Sales for the company’s fourth quarter ended August 25, increased 10.8% to $2.36 billion and same store sales increased 5.4%. Profits per share increased 4.5% to 69 cents and included a six cent per share charge related to a preliminary settlement of a legal matter involving the state of New York. Excluding the litigation charge, earnings per share would have increased 13.6% to 75 cents. For the year, sales increased 9.2% to $9.33 billion and net income per share increased 14.7% to $3.58, or 16.7% to $3.64 if the litigation charge is excluded.
"Fiscal 2012 was a year of great progress for Family Dollar," said company chairman and CEO Howard Levine. "We expanded our merchandise assortment to increase our relevancy to our customers, we continued to improve the shoppability of our stores and we repositioned our leadership team to better support our growth."
Among the accomplishments the company highlighted were the opening of 475 new stores, including 41 stores in California, and the renovation, relocation and expansion of 854 stores. The company expanded assortments in key consumable categories of food and health and beauty aids and introduced new categories such as tobacco, magazines and gift cards. To support its growth, Family Dollar opened its 10th distribution center and began construction of an 11th facility.
"These accomplishments position us well for continued growth in fiscal 2013 and beyond," Levine said. "This year, as we work to drive further benefit from the investments we made in fiscal 2012, we will focus on enhancing the shopping experience in our stores, increasing inventory productivity, improving store-level processes, and driving greater profitability."
Looking ahead, Family Dollar indicated it plans to accelerate the breakneck pace of growth it has experienced in recent years.

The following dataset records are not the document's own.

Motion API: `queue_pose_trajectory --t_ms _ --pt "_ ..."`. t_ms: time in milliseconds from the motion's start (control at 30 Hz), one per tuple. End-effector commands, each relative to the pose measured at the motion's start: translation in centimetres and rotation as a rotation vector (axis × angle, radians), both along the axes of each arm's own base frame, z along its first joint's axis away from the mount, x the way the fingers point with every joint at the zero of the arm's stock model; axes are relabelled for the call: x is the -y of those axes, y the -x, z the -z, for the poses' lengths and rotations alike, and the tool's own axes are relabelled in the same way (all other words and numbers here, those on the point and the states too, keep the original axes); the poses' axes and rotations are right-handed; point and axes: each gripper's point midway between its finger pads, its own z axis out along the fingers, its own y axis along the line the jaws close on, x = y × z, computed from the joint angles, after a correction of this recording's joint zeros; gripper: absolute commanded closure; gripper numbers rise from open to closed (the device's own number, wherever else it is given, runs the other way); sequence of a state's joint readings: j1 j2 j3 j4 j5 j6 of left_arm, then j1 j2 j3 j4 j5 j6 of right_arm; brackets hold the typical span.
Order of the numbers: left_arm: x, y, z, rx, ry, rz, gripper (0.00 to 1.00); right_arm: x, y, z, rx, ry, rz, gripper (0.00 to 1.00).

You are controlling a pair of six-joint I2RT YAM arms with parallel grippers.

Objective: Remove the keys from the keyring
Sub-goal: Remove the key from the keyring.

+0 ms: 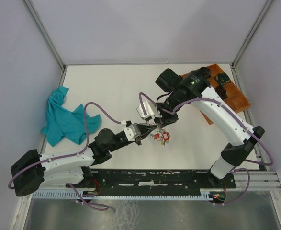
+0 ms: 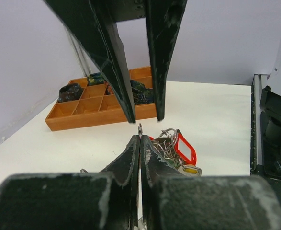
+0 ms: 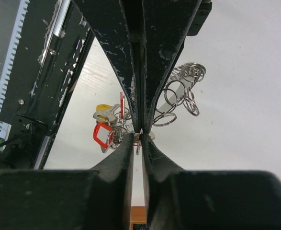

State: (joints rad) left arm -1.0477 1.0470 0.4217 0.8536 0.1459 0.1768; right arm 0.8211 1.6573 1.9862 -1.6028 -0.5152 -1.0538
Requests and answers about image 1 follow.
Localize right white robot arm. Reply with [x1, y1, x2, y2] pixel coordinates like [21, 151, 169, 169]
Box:
[155, 67, 265, 187]

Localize white slotted cable duct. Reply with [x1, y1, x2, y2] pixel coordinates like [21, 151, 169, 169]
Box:
[32, 189, 213, 201]

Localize teal cloth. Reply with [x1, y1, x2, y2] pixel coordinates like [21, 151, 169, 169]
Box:
[41, 86, 101, 147]

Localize black round part lower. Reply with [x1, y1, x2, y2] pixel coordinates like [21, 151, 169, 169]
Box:
[215, 85, 227, 99]

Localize aluminium front frame rail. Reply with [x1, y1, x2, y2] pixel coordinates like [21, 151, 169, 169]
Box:
[230, 171, 281, 191]

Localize green yellow round part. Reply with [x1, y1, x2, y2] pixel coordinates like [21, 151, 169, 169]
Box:
[214, 72, 231, 86]

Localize black round part top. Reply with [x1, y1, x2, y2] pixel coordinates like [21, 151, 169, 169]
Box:
[197, 67, 211, 79]

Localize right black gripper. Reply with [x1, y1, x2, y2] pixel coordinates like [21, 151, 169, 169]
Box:
[151, 91, 186, 129]

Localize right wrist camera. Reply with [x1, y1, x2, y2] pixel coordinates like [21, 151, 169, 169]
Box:
[136, 101, 161, 120]

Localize silver keyring with keys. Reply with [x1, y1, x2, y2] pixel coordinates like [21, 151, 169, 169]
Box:
[145, 122, 170, 146]

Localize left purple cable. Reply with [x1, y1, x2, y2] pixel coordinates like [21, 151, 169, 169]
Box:
[8, 102, 126, 211]

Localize aluminium frame post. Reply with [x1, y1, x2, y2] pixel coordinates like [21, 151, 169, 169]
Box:
[231, 0, 278, 68]
[20, 0, 67, 71]

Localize black round part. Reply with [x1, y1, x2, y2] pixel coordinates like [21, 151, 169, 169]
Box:
[197, 67, 211, 79]
[215, 85, 227, 99]

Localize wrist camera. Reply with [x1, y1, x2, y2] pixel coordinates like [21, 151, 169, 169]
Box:
[136, 101, 161, 120]
[121, 120, 141, 142]

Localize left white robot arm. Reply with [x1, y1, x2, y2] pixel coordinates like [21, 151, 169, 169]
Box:
[9, 123, 157, 197]

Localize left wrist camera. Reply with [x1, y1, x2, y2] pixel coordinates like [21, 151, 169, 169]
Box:
[121, 120, 141, 142]

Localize right aluminium frame post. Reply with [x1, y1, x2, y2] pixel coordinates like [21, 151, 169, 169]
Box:
[231, 0, 278, 68]

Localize left aluminium frame post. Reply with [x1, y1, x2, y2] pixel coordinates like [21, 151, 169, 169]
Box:
[20, 0, 67, 71]

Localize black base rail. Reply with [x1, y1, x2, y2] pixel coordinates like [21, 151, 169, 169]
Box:
[74, 167, 236, 195]

In addition to opening 500 new stores, Family Dollar expects 2013 will see the company generate same store sale in the range of 4% to 6% and full year earnings per share will range from $4.10 to $4.40.
"Our financial goals over the next three to five years are to consistently deliver five to seven percent net new store growth, mid-single-digit comp sales growth, operating margin expansion and double-digit earnings per share growth," According to Levine. "Our plans for fiscal 2013 align nicely with these long-term goals."